Parkinsons Disease

Parkinson's Disease: An Overview Image

Parkinson’s disease is a progressive and chronic disorder of the nervous system.

Parkinson’s (PD) results from the degeneration of dopamine-producing neurons in the substantia nigra — the “movement control center” of the brain.

Dopamine is a neurotransmitter, or chemical messenger, that participates in sending signals from the brain to the muscles that control motor movements, balance, muscle co-ordination, speech and emotional behavior. A lack of dopamine in the brain means that part of the vital communication link between brain and body is damaged.

Characteristic symptoms of Parkinson’s disease include tremors in the hands, legs, arms and face. Rigidity of limbs and torso, poor balance and co-ordination, impaired speech and dementia are also symptoms of Parkinson’s disease.

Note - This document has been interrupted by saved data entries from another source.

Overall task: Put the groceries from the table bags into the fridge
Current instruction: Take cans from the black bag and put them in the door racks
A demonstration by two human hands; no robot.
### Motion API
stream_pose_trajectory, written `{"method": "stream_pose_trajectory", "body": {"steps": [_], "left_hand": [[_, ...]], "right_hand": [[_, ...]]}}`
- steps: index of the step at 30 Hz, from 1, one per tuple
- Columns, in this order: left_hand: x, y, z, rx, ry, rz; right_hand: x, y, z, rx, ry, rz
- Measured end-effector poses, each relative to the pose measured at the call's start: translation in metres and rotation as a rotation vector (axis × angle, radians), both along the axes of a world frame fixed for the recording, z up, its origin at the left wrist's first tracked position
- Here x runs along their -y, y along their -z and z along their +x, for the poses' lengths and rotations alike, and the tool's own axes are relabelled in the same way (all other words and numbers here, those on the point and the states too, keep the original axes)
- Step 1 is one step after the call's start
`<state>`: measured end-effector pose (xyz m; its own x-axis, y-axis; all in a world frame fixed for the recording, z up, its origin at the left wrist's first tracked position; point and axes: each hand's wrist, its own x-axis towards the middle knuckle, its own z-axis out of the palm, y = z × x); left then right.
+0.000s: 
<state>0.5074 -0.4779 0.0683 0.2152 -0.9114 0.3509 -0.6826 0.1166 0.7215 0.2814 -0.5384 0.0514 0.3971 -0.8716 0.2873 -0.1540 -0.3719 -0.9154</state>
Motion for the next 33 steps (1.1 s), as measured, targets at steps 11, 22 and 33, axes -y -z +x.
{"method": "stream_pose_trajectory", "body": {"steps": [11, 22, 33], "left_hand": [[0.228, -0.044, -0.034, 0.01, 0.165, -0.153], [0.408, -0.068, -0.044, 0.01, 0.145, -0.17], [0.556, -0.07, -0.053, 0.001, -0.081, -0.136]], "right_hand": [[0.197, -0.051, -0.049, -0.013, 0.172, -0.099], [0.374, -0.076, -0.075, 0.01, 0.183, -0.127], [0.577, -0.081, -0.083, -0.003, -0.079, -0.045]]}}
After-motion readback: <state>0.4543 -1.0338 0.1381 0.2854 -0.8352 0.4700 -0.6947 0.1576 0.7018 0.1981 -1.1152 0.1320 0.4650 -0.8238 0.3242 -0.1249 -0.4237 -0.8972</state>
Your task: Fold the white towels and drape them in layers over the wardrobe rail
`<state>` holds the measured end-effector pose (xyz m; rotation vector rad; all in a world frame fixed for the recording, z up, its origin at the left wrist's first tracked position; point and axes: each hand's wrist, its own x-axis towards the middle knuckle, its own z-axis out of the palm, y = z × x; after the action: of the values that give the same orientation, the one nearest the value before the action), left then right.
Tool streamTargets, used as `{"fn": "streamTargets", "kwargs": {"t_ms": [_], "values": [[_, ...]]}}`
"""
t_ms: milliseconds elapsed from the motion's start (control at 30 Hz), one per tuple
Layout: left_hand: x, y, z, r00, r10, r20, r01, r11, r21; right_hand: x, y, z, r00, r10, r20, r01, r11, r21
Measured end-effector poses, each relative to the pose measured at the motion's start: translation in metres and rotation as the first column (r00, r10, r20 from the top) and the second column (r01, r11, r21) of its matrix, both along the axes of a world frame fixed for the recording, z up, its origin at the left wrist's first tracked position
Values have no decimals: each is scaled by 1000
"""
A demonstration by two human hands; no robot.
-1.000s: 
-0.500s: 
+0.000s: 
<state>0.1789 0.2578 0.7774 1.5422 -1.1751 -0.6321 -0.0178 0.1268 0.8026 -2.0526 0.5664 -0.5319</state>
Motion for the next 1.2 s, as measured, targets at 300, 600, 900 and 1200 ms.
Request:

Parkinson Disease: Origins

Parkinson’s disease is named after the British doctor, James Parkinson, who first outlined the disease in “An Essay on the Shaking Palsy,” published in 1817. Records of the disease, however, date back to the 5th century BC.

Parkinson’s Disease: Facts and Figures

  • The two main types of Parkinson’s disease are: early-onset, before the age of fifty (five to ten percent of all cases); and late-onset, affecting the fifty-plus age group.
  • In the US, about one million people have been diagnosed with Parkinson’s, with about fifty thousand new diagnoses made each year.
  • Parkinson’s disease affects men and women about equally.
  • The cause or causes of Parkinson’s disease are unclear, although environmental and genetic links have been identified.

Although no cure for Parkinson’s disease is currently available, recent studies, notably in the area of stem cell research, point to a better understanding of the bio-mechanics of this debilitating disease.